The Movie Waffler Quidditch To Pod-Racing: Infographic Spotlights Fictional Sports In Real Life | The Movie Waffler

Quidditch To Pod-Racing: Infographic Spotlights Fictional Sports In Real Life

A new infographic looks at fictional sports now played in real life.






A new infographic from SBO.net finds the games and sports from fiction that hardcore fans have brought to the real world (with varying levels of accuracy).

Ever wanted to catch the snitch and win the Quidditch Cup? Thought you could win the Boonta Eve Classic in your homemade podracer? How about beating the MCP with your Light Cycle skills?

Each of these – from Harry Potter, Star Wars and Tron respectively – are sports that have been taken from fiction to the field by fans who just weren’t satisfied just imagining being the sports stars, as the new graphic from SBO.net shows.

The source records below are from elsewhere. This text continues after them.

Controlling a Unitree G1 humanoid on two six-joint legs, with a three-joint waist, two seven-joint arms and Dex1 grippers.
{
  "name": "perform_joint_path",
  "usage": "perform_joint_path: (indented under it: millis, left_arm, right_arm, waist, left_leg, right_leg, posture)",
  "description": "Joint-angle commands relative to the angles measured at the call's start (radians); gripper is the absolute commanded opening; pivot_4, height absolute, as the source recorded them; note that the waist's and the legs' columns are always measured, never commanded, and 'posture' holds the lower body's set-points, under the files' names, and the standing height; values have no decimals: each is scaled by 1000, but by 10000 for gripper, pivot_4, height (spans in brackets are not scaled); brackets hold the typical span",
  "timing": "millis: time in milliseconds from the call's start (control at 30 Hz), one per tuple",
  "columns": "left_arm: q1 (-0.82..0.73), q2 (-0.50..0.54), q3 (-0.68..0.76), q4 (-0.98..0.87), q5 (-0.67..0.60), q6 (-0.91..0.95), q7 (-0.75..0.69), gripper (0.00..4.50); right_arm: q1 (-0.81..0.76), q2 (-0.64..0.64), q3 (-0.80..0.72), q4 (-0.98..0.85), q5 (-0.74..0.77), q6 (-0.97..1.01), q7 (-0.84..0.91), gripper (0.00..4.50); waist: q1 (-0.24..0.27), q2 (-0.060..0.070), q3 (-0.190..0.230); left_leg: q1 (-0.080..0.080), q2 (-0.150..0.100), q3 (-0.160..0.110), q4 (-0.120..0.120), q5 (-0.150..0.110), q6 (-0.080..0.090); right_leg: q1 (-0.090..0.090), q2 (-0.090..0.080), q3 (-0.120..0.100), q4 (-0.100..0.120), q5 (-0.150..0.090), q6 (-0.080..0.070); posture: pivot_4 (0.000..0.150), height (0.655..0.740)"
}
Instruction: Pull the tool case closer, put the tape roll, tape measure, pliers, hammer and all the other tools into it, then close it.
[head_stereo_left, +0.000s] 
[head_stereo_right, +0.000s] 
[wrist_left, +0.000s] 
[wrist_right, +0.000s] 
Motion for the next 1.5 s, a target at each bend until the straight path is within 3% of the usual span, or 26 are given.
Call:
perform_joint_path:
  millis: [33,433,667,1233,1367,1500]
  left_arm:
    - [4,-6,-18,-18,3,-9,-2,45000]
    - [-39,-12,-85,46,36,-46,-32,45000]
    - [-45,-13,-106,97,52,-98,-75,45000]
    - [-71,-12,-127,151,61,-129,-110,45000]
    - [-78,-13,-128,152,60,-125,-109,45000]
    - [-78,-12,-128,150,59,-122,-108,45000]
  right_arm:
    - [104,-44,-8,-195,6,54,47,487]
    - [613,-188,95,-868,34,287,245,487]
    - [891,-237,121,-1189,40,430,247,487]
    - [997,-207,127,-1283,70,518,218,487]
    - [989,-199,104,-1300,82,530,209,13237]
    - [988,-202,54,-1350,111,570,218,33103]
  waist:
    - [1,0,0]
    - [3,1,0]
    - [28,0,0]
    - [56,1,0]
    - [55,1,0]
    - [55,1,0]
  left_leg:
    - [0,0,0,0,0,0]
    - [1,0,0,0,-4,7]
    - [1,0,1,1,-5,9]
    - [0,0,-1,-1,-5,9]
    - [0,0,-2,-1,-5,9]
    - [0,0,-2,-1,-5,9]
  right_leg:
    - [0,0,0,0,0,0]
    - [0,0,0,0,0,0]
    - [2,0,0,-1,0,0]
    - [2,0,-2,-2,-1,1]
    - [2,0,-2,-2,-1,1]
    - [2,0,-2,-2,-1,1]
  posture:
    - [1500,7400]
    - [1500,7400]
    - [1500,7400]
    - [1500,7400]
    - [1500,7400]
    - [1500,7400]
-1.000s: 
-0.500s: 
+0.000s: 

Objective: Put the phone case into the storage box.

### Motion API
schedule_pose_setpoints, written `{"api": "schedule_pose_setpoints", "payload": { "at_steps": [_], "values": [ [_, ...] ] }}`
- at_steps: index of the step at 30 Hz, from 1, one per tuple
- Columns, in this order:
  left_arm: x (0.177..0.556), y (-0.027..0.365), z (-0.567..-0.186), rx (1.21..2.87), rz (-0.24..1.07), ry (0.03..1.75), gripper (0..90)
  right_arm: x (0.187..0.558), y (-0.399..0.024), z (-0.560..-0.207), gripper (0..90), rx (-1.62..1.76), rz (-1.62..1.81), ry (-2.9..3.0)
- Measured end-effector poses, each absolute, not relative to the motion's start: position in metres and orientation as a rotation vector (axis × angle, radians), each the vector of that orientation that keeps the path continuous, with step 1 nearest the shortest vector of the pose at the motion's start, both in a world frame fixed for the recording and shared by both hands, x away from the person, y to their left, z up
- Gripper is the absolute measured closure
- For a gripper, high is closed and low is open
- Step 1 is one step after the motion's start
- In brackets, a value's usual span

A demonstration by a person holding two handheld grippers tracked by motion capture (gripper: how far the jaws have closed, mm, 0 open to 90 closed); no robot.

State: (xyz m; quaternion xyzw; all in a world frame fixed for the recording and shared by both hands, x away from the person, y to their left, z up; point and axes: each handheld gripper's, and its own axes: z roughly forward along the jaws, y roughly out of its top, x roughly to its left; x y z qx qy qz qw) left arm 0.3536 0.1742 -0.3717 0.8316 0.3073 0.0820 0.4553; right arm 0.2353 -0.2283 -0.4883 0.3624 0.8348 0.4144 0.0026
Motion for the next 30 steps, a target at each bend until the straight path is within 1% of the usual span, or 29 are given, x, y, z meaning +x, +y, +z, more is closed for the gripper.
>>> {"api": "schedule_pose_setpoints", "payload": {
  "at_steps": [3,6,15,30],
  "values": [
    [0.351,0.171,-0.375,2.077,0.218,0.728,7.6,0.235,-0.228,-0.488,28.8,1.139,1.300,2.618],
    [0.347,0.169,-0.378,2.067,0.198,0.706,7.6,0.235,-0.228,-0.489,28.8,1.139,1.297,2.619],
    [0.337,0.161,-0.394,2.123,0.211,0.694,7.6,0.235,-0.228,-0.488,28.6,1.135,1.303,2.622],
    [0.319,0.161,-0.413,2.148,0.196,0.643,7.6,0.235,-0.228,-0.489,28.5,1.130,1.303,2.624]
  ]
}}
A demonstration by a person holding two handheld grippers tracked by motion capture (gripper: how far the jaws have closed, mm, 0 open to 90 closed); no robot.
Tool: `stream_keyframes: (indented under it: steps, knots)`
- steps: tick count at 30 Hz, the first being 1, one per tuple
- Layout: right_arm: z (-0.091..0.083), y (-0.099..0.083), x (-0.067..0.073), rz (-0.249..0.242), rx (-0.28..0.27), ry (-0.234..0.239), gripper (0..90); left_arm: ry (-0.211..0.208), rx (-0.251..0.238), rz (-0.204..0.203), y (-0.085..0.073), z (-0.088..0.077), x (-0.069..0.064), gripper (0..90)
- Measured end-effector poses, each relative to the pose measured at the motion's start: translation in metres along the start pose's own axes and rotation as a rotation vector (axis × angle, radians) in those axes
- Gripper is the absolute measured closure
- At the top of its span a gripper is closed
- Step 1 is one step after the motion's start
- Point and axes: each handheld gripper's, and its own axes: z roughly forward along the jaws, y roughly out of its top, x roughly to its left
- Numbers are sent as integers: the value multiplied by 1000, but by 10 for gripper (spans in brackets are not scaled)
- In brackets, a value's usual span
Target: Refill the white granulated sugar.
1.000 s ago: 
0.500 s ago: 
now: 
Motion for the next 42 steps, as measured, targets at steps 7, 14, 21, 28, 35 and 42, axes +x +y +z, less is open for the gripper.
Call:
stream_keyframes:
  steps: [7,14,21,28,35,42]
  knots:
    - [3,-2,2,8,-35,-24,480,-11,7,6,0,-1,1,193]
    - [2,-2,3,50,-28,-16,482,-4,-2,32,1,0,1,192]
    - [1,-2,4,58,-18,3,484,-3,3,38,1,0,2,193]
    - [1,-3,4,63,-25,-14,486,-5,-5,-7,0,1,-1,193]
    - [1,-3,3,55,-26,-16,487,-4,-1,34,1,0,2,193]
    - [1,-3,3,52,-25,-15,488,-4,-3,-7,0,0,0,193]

While players might struggle to fly (or hover, or avoid blowing up on hitting a wall made of light left behind by a motorcycle), players have come up with some workarounds:

Quidditch players stay firmly on the ground, but they hang onto their broomsticks between their legs. The snitch is attached to an impartial official.

Pod-racing is impractical no matter how you pitch it, but drone racing is increasing in popularity, with an entire league dedicated to it. And it’s a little less dangerous.

Light Cycles are a video game (the easiest way to transpose a fictional sport) but real life replicas have been made of the cycles featured in the 2010 Disney reboot.

The classic video game Pong has been taken out of the screen and featured in a variety of different styles, including having people dressing up as paddles and running backwards and forwards to deflect the ball.

The sports span a wide variety of different origins. Other big fan-bases include Battlestar Galactica, which produced the basketball-esque team sport Pyramid (also called Triad), Star Trek (from which we get Tridimensional Chess), and New Girl (which gave the world the drinking game “True American”, which is “50% drinking game, 50% life-size Candy Land”).